Mint Theater (Jonathan Bank, Producing Artistic Director) will present the American Premiere of The Mountains Look Different by Micheál mac Liammóir, hailed as "a courageous play in which there is no beating about the bush" by The Christian Science Monitor. Performances will begin May 30th and continue through July 14th only at Theatre Row (410 West 42nd Street). Opening Night is set for June 20th.


After a dozen hard years working the streets of London, Bairbre is returning home to Ireland. Three days ago, she married Tom who knows nothing of her past. They plan to settle with Tom's father on his farm and live a simple life, far from the temptations and torments of the sinful city. But it's not easy to escape your past, even among the rocks and ruins of the mountainside.

The idea for The Mountains Look Different came to mac Liammóir after working on Eugene O'Neill's Anna Christie. He wondered what happened to Anna after the curtain came down: "I saw many plays over the years whose subject matter was young women who sold their bodies in order to live, and the end of every one of the plays was that the unfortunate woman married some simple innocent man who fell in love with her. But the curtain always came down before any of us in the audience knew anything about the life that was ahead of the couple."

Mountains stoked controversy in conservative Dublin in 1948. One night, two men left their seats at intermission and asked the audience to join with them in leaving the theater. Shouts of "Sit down" and "If you don't like it leave" came from the audience; the ushers started towards the men, and the orchestra began to play and drowned out the protest. A handful of theatergoers left and the next day, every paper in Dublin told the story. The play continued without interruption and received an enthusiastic ovation, including calls for the author. mac Liammóir himself played the role of Tom, so of course he heard the protest, but he said nothing. Later, he told the Irish Independent "that he believed the men who made the protest were sincere, but that it was a pity they had not waited to hear what the play had to say in the final act."

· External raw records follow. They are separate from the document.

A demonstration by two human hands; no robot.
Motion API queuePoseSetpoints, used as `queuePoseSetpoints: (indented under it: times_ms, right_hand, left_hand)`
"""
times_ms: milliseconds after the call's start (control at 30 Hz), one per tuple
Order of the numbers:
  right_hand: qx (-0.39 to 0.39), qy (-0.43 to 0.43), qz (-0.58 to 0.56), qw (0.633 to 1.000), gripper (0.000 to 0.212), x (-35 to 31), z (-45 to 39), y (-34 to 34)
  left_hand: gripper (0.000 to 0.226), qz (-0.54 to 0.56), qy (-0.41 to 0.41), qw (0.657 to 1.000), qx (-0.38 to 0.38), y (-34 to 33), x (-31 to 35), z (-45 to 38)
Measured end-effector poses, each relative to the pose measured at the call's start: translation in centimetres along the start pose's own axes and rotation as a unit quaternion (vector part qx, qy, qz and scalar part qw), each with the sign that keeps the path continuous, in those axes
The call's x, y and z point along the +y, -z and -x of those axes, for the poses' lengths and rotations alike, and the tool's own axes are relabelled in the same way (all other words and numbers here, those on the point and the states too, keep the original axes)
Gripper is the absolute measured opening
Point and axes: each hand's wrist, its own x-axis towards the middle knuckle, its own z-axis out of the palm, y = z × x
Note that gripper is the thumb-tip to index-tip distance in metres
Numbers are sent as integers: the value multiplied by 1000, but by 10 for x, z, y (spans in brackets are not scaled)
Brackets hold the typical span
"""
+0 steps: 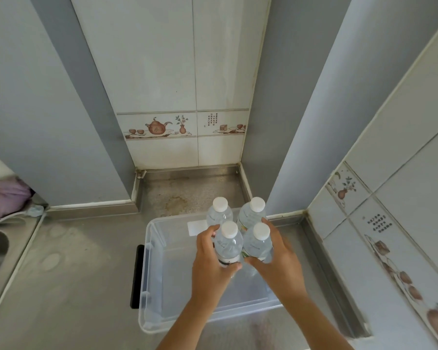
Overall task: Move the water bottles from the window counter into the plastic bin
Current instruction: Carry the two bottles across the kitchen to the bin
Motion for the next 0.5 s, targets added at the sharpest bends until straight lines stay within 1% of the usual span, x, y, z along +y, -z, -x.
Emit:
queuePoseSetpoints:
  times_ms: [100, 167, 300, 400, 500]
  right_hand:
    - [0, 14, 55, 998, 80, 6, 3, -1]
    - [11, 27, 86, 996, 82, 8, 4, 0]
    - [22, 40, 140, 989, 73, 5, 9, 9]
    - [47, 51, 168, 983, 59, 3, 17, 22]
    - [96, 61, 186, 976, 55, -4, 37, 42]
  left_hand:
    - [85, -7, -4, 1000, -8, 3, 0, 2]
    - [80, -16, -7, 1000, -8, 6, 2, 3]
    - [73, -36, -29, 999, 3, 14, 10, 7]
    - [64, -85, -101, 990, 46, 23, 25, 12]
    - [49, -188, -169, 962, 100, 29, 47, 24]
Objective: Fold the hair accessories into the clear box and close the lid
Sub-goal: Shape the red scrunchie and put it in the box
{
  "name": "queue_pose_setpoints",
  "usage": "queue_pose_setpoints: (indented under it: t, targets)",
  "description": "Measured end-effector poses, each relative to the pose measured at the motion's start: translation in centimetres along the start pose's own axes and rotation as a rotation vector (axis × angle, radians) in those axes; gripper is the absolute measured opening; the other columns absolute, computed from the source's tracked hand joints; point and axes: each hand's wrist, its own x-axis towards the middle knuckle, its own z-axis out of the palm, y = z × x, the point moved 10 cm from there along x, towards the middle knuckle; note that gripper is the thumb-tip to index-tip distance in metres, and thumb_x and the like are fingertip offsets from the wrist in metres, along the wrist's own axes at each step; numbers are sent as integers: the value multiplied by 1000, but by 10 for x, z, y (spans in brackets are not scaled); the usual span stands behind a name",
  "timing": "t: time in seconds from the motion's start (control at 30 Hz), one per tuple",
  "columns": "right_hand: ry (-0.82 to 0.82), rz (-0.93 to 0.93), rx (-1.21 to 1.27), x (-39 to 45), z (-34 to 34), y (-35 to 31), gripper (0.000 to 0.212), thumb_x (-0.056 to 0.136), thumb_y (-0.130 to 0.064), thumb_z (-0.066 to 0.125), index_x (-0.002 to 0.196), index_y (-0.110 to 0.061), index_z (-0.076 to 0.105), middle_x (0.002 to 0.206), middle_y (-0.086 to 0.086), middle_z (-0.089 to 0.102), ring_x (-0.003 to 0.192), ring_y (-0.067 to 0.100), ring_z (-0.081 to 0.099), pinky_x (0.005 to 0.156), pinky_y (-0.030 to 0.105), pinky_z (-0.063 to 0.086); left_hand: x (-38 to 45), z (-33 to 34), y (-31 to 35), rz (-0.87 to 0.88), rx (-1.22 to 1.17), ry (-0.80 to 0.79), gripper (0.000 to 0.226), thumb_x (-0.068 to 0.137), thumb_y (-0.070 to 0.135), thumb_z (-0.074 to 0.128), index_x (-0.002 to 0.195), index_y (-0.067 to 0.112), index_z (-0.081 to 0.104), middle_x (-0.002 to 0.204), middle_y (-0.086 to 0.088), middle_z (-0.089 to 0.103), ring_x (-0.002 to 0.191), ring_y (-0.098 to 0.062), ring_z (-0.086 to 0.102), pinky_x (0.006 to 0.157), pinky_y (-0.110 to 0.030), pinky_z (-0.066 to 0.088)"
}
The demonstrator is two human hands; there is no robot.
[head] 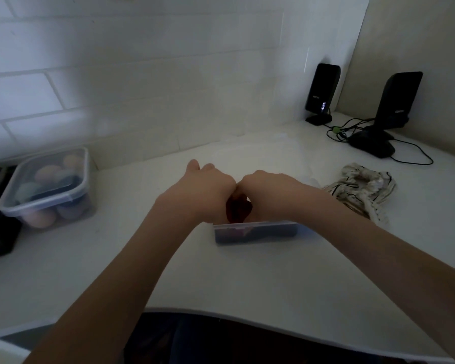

Aidan Redmond directs a cast that features Ciaran Byrne, Liam Forde, McKenna Harrington, Con Horgan, Cynthia Mace, Daniel Marconi, Brenda Meaney, Paul O'Brien, and Jesse Pennington. The Mountains Look Different will have scenic design by Vicki R. Davis; costume design by Andrea Varga; lighting design by Christian DeAngelis; sound design by M. Florian Staab; and prop design by Chris Fields. Casting is by Stephanie Klapper, CSA. Amy Stoller will serve as Dialect & Dramaturgy consultant.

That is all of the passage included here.